From (10), this is the derivative of ${{\mathbb E}[f(X)g(Y(t))]}$, which is therefore increasing in t.

Consider symmetric convex sets ${A,B\subseteq{\mathbb R}^n}$. Using ${d_A(x)}$ to represent the minimum distance of x from the points of A, we can define symmetric quasiconcave and Lipschitz continuous functions

$\displaystyle \setlength\arraycolsep{2pt} \begin{array}{rl} &\displaystyle f_n(x)=\max(1-n d_A(x),0),\smallskip\\ &\displaystyle g_n(x)=\max(1-n d_B(x),0), \end{array}$

for each integer n. Then, ${{\mathbb E}[f_n(X)g_n(Y(t))]}$ is increasing in t. Taking the limit as n goes to infinity, ${f_n}$ and ${g_n}$ tend to ${1_{\bar A}}$ and ${1_{\bar B}}$ respectively. Dominated convergence implies that ${{\mathbb P}(X\in \bar A,Y(t)\in\bar B)}$ is increasing in t. As ${\bar A\setminus A}$ and ${\bar B\setminus B}$ have zero Lebesgue measure, this proves conjecture C1.

Conjecture C1 is just the special case of C3 with ${m=n}$ and ${C_1=C_2=Q}$ being the identity matrix.
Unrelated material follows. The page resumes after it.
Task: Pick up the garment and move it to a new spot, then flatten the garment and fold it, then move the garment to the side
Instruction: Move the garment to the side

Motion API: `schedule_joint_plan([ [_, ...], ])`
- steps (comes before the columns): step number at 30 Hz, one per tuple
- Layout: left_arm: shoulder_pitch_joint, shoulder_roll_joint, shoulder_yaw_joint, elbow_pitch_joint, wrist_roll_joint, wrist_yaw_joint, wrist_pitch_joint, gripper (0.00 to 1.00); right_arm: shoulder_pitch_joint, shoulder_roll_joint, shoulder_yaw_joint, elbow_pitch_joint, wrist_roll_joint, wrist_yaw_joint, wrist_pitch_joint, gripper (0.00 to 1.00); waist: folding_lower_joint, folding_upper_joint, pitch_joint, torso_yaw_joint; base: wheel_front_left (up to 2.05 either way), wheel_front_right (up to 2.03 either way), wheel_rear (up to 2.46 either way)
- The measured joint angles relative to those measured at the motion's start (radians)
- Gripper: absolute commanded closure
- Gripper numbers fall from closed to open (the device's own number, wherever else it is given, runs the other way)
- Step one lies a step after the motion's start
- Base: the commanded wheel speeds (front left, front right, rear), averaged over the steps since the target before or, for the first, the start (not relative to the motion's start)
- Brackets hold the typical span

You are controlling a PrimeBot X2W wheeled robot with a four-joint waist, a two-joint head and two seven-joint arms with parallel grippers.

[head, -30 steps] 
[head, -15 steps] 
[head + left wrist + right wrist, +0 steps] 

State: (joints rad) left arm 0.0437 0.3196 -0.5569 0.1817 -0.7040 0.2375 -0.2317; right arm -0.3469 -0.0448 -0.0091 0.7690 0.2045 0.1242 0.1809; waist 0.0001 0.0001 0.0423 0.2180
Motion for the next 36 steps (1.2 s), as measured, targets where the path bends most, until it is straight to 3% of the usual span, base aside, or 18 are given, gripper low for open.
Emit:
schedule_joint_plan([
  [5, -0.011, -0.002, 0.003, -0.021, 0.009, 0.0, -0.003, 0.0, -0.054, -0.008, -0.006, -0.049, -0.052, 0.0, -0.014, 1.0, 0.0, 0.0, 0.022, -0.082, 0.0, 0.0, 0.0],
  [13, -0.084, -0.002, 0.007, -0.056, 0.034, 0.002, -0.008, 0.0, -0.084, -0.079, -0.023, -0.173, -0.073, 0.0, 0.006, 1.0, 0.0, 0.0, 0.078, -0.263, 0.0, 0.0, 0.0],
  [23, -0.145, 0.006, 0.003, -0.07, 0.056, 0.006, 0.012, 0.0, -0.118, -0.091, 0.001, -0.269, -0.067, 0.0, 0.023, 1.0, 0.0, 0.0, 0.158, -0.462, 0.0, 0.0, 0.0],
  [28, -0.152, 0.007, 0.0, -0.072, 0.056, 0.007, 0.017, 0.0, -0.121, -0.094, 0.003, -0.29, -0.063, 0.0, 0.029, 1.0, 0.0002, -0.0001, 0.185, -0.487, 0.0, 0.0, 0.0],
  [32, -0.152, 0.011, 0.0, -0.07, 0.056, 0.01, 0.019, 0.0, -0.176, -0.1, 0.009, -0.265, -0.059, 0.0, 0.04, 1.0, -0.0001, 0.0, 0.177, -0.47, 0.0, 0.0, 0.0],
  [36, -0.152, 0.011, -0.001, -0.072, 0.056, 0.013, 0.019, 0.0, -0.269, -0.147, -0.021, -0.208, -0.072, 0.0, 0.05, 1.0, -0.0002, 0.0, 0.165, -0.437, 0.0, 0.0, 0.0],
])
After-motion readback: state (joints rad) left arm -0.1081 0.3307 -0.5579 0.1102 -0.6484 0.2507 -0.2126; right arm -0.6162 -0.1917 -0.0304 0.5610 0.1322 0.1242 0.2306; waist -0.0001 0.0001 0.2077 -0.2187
So, it only remains to show that conjecture C3 follows from C1.

Suppose that X, Y are centered jointly Gaussian random vectors with dimensions m and n respectively, and such that ${(X,Y)}$ has the covariance matrix ${C_Q}$. Then, we can write ${X=M\tilde X}$ and ${Y=N\tilde X}$ for some p-dimensional standard Gaussian random vector ${\tilde X}$. Enlarging the probability space if necessary, we can let ${\tilde Y}$ be another p-dimensional standard Gaussian vector independent from ${\tilde X}$. Setting

$\displaystyle \tilde Y(t)=t\tilde X(t)+\sqrt{1-t^2}\tilde Y$

the covariance matrix is

$\displaystyle \setlength\arraycolsep{2pt} \begin{array}{rl} \displaystyle {\rm Cov}(M\tilde X,N\tilde Y(t))&\displaystyle=t{\rm Cov}(M\tilde X,N\tilde X)\smallskip\\ &\displaystyle=t{\rm Cov}(X,Y)=tQ. \end{array}$

Therefore, ${(M\tilde X,N\tilde Y(t))}$ has the same probability distribution as ${(X,Y)}$ has under the measure ${{\mathbb P}_t}$. For symmetric convex sets ${A\subseteq{\mathbb R}^m}$ and ${B\subseteq{\mathbb R}^n}$,

$\displaystyle {\mathbb P}_t\left(X\in A,Y\in B\right)= {\mathbb P}\left(\tilde X\in M^{-1}A,\tilde Y(t)\in N^{-1}B\right).$

Conjecture C1 states that the right hand side of this equality is increasing in t and, hence, conjecture C3 follows. ⬜

#### Royen’s Proof of the Gaussian Correlation Inequality

I now describe Royen’s proof of the Gaussian correlation inequality. The formulation best suited to this approach is inequality (4) above,

 $\displaystyle {\mathbb P}\left(\max_{1\le i\le n}\lvert X_i\rvert\le1\right)\ge {\mathbb P}\left(\max_{1\le i\le k}\lvert X_i\rvert\le1\right) {\mathbb P}\left(\max_{k < i\le n}\lvert X_i\rvert\le1\right)$ (16)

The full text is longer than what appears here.